One of the big challenges is content rights. Challenges typically arise in markets where rights ownership is unclear and the understanding of inflight rights is lacking, explains Al Awadhi.

“Acquiring music rights, the latest Arabic content and some content in specialist languages like Serbian are especially challenging. We combat this by constantly meeting and educating distributors on the IFE industry, and explaining the difference between theatrical and non-theatrical rights, DRM, exhibition windows and possible revenue that can be generated from inflight exhibition. This conversation also extends to payment walls and pay-per-view revenue models, where the airline is not charged a fee until the guest views a media asset.”

The technical specifications for the IFE systems are mandated by manufacturers, in this case Panasonic and Thales.
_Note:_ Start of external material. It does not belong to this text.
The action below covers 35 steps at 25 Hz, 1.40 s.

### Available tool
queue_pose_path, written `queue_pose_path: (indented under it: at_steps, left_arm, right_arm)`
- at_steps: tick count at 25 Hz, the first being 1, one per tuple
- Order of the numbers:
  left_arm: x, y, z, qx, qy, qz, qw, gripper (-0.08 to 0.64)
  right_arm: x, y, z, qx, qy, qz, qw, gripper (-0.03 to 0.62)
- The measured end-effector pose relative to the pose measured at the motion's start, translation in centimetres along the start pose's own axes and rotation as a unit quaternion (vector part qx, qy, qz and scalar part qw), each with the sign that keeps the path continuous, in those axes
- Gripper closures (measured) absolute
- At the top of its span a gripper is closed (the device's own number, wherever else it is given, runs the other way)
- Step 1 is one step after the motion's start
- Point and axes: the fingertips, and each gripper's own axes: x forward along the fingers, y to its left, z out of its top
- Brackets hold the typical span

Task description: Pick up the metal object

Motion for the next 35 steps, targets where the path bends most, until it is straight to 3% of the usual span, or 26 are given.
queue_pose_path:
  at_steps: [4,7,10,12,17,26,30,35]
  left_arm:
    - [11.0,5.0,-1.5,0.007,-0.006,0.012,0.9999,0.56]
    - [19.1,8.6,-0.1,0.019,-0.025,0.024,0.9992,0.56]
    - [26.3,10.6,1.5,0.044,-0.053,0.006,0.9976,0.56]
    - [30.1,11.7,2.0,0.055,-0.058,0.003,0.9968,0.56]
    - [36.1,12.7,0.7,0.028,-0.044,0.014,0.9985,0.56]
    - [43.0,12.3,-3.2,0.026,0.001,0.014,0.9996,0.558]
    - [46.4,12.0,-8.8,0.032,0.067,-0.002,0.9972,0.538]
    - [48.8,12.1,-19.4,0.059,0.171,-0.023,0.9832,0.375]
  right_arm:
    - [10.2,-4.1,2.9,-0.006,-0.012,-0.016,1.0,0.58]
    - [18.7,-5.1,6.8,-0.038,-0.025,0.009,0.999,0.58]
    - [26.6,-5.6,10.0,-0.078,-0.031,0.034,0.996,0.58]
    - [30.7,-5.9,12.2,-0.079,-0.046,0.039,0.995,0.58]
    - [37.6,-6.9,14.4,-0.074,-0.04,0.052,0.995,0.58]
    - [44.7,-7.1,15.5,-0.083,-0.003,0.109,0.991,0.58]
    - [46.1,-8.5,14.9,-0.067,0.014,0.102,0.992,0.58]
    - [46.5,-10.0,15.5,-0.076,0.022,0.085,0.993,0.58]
“For Etihad, these requirements are taken care of by our content service provider, Global Eagle Entertainment, who encodes audio and video content to required specifications and provides metadata in the format required for the proprietary content management systems of Thales (DCMS) and Panasonic (MMA).”
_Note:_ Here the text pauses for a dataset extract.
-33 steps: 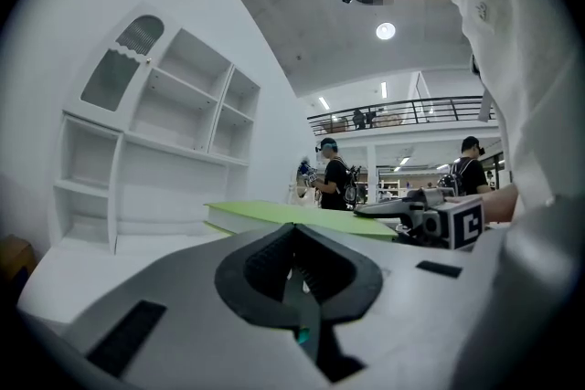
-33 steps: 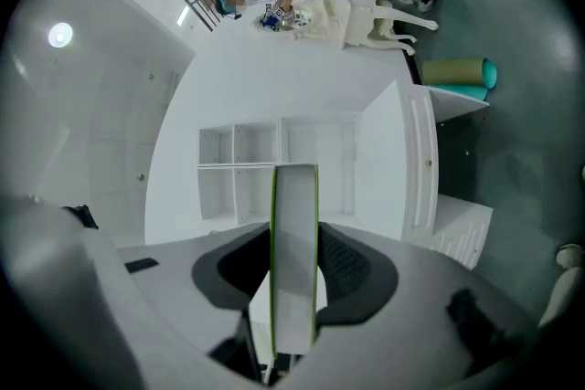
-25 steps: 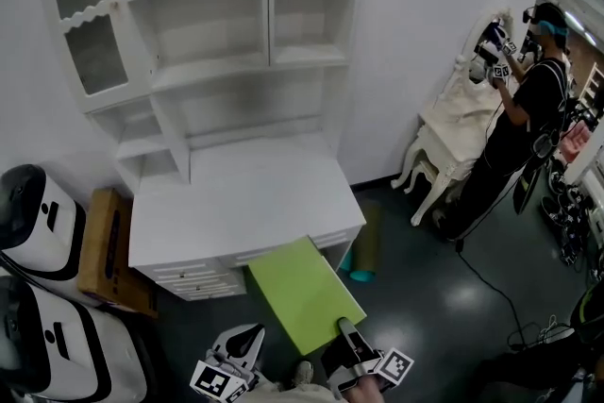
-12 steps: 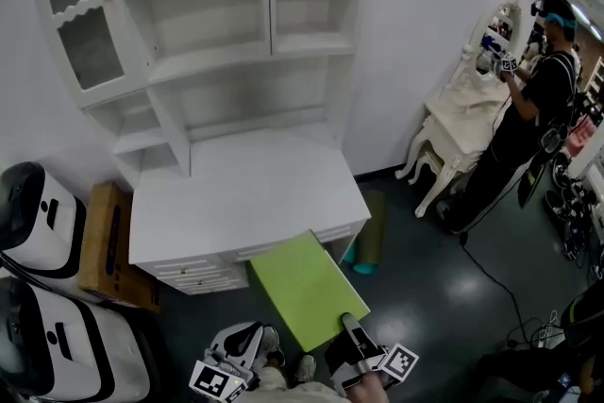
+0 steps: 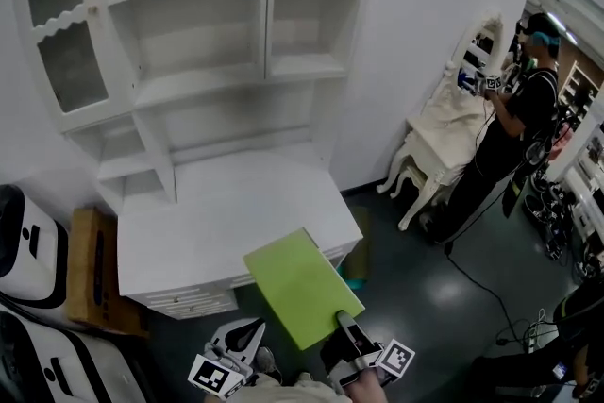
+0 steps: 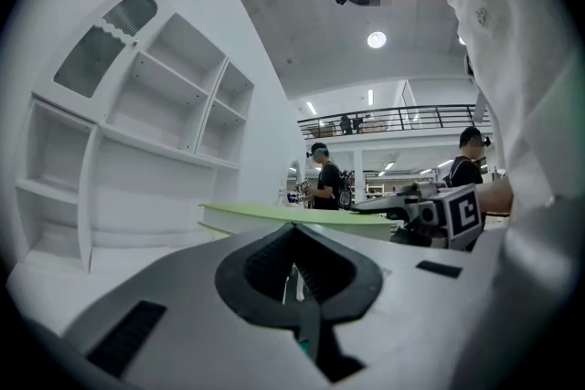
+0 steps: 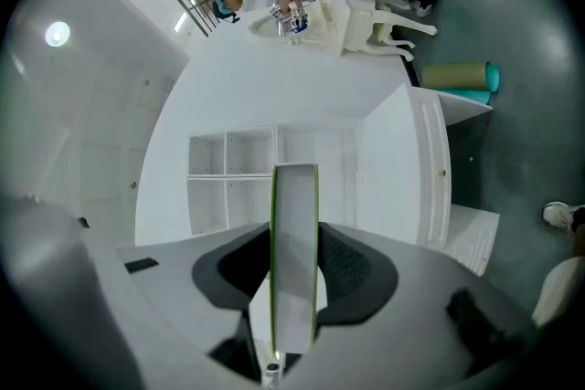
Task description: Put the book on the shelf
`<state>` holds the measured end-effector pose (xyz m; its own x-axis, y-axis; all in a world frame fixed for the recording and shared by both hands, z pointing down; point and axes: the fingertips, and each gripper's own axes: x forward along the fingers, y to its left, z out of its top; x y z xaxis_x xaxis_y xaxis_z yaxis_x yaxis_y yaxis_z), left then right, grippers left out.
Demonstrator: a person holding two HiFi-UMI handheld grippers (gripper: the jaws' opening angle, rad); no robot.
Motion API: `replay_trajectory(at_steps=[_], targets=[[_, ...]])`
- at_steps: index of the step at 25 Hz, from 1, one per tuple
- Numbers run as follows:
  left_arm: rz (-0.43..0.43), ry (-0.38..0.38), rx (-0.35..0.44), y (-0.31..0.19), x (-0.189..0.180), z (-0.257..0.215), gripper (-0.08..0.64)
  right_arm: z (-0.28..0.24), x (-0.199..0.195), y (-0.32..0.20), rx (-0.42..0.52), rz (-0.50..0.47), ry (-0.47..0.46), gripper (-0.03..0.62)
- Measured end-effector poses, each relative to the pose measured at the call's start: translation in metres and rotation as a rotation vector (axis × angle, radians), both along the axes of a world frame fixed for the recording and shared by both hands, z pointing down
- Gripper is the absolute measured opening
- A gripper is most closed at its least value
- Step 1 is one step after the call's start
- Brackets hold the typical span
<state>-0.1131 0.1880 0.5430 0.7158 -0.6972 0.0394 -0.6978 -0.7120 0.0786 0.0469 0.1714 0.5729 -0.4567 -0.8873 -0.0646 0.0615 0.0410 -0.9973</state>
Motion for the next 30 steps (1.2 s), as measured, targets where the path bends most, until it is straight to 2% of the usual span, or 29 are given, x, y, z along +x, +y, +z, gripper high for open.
replay_trajectory(at_steps=[8,14,21,25,30], targets=[[0.049,0.012,-0.01,-0.041,-0.027,0.008,0.009,0.004,-0.031,-0.036,-0.011,0.03,0.01,0.15],[0.064,0.014,-0.048,-0.062,-0.04,0.02,0.009,0.011,-0.039,-0.046,-0.034,0.056,0.017,0.15],[0.084,0.014,-0.068,-0.086,-0.027,0.032,0.009,0.017,-0.027,-0.065,-0.051,0.074,0.02,0.15],[0.062,-0.006,-0.05,-0.109,-0.02,0.03,0.009,0.022,-0.022,-0.09,-0.045,0.059,0.002,0.15],[0.026,-0.018,-0.066,-0.136,-0.009,0.026,0.009,0.017,-0.014,-0.132,-0.022,0.016,-0.009,0.15]])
Thales and Panasonic have different audio and video encoding requirements. Panasonic requires its video files to be encoded at MPEG 4 1.5mbps with 16:9 aspect ratio, and its audio files in mp3 at 128kbps. Thales requires Hollywood movies to be encoded in MPEG 1 at 1.5mbps with an aspect ratio of 4:3 and MPEG 2 in 16:9. All other video content for Thales is encoded in MPEG 1 at 1.5mbps aspect ratio 4:3, while audio files have the same format as Panasonic.

“We don’t currently support Dolby surround sound but are exploring this on future aircraft orders with our suppliers and Dolby,” explains Al Awadhi.
Tech solutions are both hardware and software driven and can be quite complex in aircraft.
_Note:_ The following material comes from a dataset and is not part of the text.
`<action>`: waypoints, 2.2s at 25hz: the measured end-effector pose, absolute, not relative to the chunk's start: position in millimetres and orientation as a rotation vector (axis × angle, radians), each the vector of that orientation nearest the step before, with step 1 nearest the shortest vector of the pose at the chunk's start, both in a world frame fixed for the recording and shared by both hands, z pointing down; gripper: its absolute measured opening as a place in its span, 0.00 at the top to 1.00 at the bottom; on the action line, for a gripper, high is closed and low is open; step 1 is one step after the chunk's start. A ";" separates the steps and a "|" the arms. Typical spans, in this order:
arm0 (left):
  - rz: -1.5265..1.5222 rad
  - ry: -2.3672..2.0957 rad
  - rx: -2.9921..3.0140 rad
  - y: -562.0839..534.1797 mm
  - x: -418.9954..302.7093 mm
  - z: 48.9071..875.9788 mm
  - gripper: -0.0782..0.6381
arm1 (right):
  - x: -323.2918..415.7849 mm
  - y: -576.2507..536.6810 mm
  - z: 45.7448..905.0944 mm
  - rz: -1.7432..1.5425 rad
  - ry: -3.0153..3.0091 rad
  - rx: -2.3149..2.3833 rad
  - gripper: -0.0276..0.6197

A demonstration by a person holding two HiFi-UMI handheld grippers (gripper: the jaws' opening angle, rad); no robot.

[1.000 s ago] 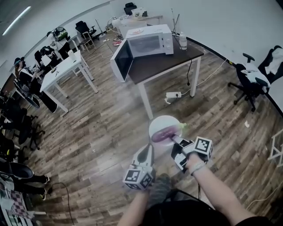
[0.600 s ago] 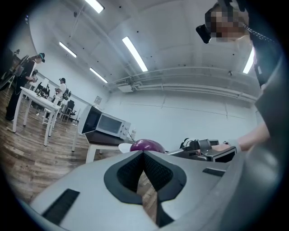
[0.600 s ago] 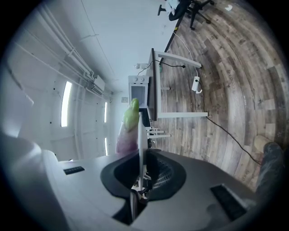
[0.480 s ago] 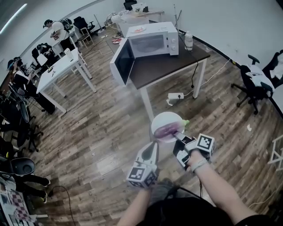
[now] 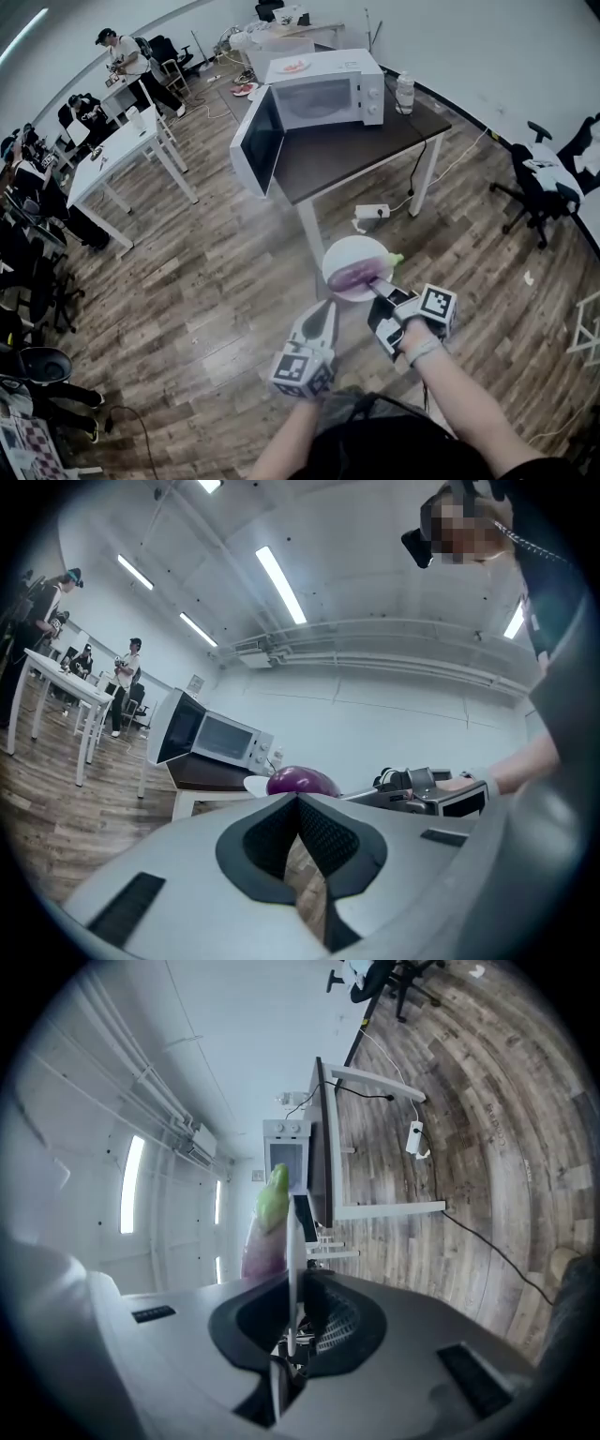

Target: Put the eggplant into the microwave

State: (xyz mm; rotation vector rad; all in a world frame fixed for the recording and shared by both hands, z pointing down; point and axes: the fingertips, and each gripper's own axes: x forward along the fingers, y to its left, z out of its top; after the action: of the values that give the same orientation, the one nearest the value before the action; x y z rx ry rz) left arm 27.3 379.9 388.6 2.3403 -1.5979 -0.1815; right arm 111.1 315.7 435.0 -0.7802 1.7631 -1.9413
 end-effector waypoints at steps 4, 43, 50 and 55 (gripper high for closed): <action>-0.181 -1.583 2.360 371.1 23.1 391.5 0.89 | 107.1 306.0 438.2 -1.927 1.764 -0.795 0.92; -0.226 -1.681 2.233 168.3 -30.7 395.6 0.89 | 59.0 95.7 442.1 -2.001 1.810 -0.739 0.92; -0.226 -1.711 2.216 137.2 -29.0 396.1 0.89 | 63.7 63.8 447.3 -2.016 1.833 -0.738 0.92; -0.202 -1.736 2.193 128.8 -37.0 401.2 0.89 | 63.5 45.8 450.1 -2.016 1.826 -0.732 0.92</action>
State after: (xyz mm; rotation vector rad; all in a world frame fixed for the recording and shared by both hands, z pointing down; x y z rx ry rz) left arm -37.0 128.8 401.2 2.1927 -1.7360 -0.2018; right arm 63.5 45.8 450.1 -0.7323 1.8258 -2.0159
“In some cases these are installed on the aircraft during the manufacturing process, and in some cases retrofitted to the aircraft in operation,” explains Al Awadhi.

“Software updates require development and testing in labs simulating the aircraft environment, and once they pass the requisite tests, they are then loaded onto the fleet in Abu Dhabi.”

Like most airlines with IFE, Etihad also sells advertising on its video channels and has some additional advertising inventory after videos on safety and arrival that are shown for general audience consumption or as part of aviation safety regulations.

The airline’s current fleet is equipped with full in-seat IFE. The team, however, is considering streaming content as a potential alternative for its future fleet.

“What we do see in the industry though is that while in-seat IFE continues to be preferable for dual-aisle aircraft operating long-haul flights, streaming IFE solutions are being installed on single-aisle regional fleets, which typically operate shorter flights,” explains Celestino.

“In-seat IFE is where an individual TV monitor and audio jack are made available to the guest either in the armrest or the seat in front. An embedded handset may also be available for the guest to control IFE. IFE is broadcast to these embedded monitors via a complicated IFE backbone from servers in the headend.

“Wireless or streaming IFE relies on an intranet infrastructure (servers and WAPs) to broadcast video and audio files to a guest’s own device – phones, tablets or laptops. For phones and tablets, an app may be required to be downloaded to the guest’s device pre-flight. Laptops may require a plug-in,” she adds.

The Etihad team works towards creating a more pleasant experience for passengers, with the aim of taking away some of the challenges of flying long distances. This is only the beginning of more things to come, promises Celestino.

“We will continue to improve the customer experience. Ultimately, the goal is to continuously evolve towards an IFE platform that can operate in and out of the aircraft, enabling a high degree of personalisation and engagement for the guest throughout their journey, all the way from pre-flight to post-flight,” Celestino concludes.